**INSTRUCTIONS TO FOLLOW:** Of the entries below, return exactly those lines that fall between the one containing "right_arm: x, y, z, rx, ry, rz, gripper" and the one containing "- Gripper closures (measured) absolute", the two end lines included.

**DATA SHOWN:**
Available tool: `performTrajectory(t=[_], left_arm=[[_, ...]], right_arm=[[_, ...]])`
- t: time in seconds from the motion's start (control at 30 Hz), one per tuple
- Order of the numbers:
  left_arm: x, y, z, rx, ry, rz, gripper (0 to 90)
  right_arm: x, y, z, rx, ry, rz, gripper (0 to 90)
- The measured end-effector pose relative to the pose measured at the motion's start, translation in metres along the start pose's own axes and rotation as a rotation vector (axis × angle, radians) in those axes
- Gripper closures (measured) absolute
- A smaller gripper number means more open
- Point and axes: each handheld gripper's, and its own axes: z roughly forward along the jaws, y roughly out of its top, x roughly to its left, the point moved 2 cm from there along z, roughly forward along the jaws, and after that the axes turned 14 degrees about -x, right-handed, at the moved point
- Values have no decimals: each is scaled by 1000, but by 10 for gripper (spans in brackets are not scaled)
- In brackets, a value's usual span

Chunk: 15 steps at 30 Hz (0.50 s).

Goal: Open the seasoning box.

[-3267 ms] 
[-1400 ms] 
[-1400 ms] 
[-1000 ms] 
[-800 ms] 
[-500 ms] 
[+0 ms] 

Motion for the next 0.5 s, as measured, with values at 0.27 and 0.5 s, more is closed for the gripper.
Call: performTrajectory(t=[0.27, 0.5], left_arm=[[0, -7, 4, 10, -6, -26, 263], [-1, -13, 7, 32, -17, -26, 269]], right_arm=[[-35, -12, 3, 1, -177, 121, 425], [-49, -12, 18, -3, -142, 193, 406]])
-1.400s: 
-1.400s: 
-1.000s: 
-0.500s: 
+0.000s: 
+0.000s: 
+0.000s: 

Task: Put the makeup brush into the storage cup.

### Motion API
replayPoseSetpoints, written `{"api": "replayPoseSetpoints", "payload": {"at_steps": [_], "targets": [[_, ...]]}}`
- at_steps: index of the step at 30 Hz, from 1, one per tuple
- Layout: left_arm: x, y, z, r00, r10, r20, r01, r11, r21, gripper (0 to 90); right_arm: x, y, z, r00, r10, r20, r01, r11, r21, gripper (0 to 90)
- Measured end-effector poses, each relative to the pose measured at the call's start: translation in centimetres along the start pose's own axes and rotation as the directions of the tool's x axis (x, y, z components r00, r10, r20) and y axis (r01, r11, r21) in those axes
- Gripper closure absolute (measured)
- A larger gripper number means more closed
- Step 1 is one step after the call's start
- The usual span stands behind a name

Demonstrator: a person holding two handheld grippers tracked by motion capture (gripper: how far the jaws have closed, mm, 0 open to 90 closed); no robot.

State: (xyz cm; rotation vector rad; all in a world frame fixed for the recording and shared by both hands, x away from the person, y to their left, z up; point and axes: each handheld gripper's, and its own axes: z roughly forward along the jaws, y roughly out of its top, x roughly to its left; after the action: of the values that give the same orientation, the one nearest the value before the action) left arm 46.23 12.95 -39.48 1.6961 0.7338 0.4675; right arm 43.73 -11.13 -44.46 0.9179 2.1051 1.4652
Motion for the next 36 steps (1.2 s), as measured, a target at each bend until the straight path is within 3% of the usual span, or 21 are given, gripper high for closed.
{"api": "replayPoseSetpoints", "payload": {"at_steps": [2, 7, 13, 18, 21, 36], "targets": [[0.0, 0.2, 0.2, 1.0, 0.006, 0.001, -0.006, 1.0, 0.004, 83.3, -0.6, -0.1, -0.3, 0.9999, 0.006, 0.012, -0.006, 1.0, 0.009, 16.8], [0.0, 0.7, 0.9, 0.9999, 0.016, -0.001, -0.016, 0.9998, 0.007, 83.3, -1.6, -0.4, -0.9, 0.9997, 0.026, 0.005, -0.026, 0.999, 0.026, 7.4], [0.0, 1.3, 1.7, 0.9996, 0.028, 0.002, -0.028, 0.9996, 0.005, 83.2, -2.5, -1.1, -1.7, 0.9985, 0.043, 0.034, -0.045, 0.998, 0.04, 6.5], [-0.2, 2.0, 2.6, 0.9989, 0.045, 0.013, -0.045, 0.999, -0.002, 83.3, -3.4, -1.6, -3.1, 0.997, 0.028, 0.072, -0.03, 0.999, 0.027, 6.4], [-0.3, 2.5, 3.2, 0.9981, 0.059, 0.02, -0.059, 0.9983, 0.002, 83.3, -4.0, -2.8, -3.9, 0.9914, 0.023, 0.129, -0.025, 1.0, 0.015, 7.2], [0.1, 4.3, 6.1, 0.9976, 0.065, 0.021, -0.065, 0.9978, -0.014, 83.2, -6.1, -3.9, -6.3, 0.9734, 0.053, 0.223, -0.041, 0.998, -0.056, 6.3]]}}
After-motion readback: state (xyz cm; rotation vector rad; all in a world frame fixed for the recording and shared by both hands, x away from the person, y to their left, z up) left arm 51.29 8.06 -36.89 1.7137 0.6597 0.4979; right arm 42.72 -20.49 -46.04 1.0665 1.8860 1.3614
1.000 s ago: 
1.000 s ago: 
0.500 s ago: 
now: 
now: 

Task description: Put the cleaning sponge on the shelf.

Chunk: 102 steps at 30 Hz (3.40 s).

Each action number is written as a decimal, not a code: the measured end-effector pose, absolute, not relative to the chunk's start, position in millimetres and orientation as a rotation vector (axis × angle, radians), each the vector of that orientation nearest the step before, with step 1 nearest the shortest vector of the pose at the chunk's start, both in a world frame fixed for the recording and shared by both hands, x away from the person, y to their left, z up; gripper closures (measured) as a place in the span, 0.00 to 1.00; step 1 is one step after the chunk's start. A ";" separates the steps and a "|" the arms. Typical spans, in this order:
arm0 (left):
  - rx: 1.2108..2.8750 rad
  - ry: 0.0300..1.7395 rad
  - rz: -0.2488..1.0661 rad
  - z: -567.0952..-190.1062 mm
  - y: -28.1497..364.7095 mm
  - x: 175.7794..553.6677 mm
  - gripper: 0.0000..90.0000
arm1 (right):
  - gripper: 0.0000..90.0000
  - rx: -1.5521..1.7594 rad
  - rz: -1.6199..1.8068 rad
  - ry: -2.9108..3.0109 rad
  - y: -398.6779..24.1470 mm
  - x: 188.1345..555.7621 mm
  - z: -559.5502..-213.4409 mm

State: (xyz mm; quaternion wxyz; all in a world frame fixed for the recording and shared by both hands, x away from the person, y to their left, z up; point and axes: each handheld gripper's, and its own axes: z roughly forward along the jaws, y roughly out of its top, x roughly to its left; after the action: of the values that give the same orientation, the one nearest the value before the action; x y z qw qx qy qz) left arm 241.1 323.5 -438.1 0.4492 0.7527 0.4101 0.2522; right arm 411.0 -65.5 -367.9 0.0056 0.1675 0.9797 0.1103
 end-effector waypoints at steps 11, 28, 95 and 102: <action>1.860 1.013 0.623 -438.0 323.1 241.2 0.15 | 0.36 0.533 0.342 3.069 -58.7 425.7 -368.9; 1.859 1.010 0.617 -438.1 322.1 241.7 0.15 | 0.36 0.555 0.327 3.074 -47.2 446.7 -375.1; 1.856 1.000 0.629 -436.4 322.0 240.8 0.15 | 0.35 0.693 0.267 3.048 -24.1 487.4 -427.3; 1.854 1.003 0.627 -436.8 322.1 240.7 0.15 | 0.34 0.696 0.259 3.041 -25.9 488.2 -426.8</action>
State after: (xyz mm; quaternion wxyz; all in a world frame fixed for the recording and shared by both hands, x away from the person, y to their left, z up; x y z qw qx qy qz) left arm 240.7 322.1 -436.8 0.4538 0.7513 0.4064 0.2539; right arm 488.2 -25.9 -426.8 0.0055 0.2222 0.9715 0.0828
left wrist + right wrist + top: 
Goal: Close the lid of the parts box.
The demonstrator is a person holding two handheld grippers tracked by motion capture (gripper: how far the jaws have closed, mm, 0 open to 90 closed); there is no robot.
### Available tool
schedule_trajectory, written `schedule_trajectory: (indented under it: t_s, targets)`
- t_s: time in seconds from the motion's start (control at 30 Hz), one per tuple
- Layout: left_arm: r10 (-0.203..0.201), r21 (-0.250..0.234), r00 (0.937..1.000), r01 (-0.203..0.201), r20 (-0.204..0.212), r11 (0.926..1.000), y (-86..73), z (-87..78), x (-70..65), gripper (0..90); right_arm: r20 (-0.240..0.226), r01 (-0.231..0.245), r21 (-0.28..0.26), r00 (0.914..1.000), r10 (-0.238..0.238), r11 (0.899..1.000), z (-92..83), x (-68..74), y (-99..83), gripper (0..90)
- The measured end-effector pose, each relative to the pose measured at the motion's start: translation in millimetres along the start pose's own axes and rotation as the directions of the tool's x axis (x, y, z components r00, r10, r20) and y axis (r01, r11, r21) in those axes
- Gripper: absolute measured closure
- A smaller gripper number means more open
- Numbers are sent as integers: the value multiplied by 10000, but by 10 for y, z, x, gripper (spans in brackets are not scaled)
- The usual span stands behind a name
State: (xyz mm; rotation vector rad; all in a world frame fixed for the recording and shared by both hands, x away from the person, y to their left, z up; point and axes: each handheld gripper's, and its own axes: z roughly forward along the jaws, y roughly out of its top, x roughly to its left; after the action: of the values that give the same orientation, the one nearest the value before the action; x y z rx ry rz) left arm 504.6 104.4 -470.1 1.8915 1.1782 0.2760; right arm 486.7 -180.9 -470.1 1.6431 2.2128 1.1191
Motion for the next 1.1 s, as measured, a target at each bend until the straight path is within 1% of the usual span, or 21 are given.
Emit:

**WRITTEN RESPONSE:**
  right_arm: x, y, z, rx, ry, rz, gripper (0 to 90)
- The measured end-effector pose relative to the pose measured at the motion's start, translation in metres along the start pose's own axes and rotation as a rotation vector (axis × angle, radians) in those axes
- Gripper closures (measured) absolute

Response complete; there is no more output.